Is there a nice article that shows the performance dependence of the number of parameters in the model? Like what's the smallest reasonable model?
I don't know of an article.
https://old.reddit.com/r/LocalLLaMA/ is very active and if you read it for a bit you get used to the lingo and the latest models.
On performance. One of the other folk mentions coding below. There is a series of models dedicated towards coding, the Qwen 2.5 Coder. They come in sizes from 0.5b up to 32b. 32b is quite good. Folk are running it on a single RX 3090 at a decent q (see below) to fit into the vram limit with some context as well.
One aspect of performance is the tokens generated per second. Inference is mostly a memory bandwidth limited workload. The entire model needs to exercised for every token. So a 32b model at q4 (
https://huggingface.co/bartowski/Qwen2.5-Coder-32B-Instruct-GGUF) needs to process roughly 20GB of weights for every token. So a rough rule of thumb is that the theoretically upper limit to performance is vram membw / model size = tokens/s. There is overhead ofcause and then the optimisation of the actual backend you are using. There is also prompt generation which needs to run before tokens starts to be generated.
I think there is a lot of exaggeration out there. From what I've read they are just combining already known efficiency techniques. It probably requires a lot more human labor to set it up, but being in China where human labor is cheaper and AI HW restricted, it's a perfect fit. In the west they may keep doing more brute force.

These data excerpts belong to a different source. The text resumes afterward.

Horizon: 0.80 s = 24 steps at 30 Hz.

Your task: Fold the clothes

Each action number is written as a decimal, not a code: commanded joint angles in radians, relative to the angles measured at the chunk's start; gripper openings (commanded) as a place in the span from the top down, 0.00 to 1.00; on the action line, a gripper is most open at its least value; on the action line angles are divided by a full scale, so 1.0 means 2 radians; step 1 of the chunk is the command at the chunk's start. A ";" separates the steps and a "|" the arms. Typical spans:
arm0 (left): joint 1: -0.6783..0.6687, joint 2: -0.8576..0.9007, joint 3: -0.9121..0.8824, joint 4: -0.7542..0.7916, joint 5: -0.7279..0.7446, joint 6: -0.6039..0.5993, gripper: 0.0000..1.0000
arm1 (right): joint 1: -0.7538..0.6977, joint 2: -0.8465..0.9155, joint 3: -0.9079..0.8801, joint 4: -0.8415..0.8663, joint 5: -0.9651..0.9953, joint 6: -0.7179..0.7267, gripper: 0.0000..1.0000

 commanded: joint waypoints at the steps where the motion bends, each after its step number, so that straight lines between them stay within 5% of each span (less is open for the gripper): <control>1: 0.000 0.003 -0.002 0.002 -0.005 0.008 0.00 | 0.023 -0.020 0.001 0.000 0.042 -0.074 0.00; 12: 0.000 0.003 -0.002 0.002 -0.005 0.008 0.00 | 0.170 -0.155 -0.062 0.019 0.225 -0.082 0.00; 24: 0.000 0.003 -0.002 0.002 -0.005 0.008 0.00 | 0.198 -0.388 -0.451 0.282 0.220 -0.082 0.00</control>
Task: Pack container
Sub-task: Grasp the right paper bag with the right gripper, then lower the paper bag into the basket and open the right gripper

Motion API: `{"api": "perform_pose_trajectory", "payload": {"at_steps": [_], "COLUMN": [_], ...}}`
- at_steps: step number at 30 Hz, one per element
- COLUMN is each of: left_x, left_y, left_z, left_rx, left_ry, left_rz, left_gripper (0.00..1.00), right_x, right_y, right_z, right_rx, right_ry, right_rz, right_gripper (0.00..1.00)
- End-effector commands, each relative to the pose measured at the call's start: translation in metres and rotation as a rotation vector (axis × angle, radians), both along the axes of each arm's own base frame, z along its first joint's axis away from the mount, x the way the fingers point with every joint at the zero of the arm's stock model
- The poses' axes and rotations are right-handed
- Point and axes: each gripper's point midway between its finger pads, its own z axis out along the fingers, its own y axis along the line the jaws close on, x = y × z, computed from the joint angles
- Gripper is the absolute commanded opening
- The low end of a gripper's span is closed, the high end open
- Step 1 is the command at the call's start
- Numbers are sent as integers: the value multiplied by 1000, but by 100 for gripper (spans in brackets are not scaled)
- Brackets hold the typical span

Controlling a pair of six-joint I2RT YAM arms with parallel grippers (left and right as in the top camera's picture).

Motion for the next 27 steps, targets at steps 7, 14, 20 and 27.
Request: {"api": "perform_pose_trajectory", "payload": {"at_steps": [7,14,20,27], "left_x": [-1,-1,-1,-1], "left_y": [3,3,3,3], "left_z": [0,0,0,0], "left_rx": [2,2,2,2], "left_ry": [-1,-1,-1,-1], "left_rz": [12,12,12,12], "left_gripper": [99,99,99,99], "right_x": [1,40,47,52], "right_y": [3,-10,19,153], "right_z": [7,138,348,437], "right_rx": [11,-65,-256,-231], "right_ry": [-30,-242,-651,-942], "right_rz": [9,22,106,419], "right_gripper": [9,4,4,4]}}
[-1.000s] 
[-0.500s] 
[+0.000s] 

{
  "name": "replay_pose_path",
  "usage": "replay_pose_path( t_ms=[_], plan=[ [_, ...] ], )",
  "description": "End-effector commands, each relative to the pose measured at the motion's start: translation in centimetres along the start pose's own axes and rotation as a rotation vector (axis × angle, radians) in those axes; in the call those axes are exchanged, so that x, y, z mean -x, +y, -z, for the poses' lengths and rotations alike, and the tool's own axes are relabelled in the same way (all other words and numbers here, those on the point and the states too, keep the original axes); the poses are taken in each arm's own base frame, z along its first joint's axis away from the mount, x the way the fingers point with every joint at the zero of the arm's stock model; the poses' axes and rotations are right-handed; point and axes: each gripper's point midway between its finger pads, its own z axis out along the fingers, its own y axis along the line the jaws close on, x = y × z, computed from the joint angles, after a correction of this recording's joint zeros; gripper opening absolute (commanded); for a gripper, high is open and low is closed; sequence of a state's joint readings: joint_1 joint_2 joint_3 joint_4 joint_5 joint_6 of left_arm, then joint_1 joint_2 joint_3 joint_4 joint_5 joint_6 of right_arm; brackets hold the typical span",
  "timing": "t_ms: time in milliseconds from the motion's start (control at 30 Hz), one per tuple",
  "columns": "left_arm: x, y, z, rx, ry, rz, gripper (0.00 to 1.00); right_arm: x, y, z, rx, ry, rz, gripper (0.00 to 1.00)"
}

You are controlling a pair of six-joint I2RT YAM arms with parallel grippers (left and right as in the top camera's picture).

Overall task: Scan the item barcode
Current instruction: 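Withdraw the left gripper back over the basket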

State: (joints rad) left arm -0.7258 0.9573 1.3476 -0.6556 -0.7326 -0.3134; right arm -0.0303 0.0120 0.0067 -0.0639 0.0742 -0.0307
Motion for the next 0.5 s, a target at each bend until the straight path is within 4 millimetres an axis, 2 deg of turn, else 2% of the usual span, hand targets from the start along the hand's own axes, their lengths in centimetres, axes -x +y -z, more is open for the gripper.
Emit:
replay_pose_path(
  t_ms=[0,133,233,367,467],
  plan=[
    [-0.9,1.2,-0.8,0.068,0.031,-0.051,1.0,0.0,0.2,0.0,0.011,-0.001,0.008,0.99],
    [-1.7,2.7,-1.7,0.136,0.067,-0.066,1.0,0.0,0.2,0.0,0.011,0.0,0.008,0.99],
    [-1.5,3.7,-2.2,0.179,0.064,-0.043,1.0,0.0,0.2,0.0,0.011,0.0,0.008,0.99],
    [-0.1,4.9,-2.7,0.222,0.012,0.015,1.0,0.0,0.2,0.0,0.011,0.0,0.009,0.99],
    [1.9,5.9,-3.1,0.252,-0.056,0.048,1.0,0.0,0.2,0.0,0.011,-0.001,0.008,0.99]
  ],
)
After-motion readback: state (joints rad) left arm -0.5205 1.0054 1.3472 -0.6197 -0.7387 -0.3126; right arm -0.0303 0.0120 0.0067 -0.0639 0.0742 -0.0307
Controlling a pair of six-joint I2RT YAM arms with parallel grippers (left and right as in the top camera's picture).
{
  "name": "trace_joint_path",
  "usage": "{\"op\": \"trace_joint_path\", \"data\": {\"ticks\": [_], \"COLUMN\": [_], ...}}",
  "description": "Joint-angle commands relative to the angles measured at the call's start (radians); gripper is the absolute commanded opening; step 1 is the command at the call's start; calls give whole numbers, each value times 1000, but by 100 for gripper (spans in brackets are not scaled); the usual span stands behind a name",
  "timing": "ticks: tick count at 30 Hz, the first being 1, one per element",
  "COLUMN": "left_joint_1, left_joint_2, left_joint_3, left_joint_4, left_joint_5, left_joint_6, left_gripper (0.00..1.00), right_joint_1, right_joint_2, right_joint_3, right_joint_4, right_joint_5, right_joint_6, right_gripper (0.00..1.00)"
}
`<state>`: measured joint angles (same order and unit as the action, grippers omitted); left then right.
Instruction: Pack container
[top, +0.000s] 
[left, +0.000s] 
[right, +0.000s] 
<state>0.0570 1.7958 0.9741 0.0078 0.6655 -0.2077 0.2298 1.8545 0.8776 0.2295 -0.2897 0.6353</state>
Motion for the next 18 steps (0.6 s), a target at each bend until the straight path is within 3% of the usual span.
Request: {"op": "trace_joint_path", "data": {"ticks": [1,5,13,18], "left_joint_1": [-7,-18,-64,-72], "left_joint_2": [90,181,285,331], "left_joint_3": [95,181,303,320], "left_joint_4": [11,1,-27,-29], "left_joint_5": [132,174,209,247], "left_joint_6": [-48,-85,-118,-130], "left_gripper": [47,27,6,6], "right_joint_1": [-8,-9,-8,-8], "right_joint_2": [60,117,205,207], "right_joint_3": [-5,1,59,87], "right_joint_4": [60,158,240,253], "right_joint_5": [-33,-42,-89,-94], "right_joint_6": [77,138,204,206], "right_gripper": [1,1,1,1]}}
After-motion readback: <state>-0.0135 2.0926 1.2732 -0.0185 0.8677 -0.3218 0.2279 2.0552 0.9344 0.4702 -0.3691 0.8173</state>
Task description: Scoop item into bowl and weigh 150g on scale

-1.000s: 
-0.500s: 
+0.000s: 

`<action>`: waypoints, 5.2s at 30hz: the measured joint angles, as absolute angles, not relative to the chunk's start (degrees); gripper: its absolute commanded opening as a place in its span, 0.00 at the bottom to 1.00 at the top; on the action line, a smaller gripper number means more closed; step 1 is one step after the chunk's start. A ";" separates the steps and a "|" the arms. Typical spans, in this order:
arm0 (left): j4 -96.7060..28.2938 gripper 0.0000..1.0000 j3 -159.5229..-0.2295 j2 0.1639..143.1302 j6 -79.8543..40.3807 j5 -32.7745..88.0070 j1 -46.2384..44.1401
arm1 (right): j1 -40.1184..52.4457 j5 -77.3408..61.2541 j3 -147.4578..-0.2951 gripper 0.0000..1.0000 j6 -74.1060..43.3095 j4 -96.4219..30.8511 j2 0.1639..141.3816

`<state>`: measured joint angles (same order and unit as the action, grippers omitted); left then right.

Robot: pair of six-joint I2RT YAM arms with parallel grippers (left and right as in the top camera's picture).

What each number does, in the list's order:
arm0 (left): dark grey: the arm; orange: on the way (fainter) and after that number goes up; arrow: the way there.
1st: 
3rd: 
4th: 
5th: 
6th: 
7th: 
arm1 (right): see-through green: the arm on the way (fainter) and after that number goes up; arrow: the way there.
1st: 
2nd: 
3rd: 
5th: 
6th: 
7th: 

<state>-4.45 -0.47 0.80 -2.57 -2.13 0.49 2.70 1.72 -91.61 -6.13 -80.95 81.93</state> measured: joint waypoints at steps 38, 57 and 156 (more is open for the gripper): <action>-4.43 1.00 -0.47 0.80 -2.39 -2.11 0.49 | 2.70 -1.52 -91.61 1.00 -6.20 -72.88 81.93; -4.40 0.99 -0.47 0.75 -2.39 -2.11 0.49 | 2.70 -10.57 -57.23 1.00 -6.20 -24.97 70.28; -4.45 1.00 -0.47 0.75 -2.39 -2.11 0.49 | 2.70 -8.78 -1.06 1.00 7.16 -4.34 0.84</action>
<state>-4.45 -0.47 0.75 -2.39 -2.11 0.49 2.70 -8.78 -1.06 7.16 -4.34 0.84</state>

Nothing to do with human labour. Its entire due to the rumour that DeepSeek is a side project from a Chinese quant company. Lots of very very smart math heavy folk in the company with access to some nice gpu's that are idle during night time. The company is already profitable from their quant trading and so don't need a business model for their AI models. The reported number of gpu hours is so low that if you were to rent from a cloud provider to train the latest DeepSeek R1 it would cost $5.5mil. But this is a rumour. Could just be a brag.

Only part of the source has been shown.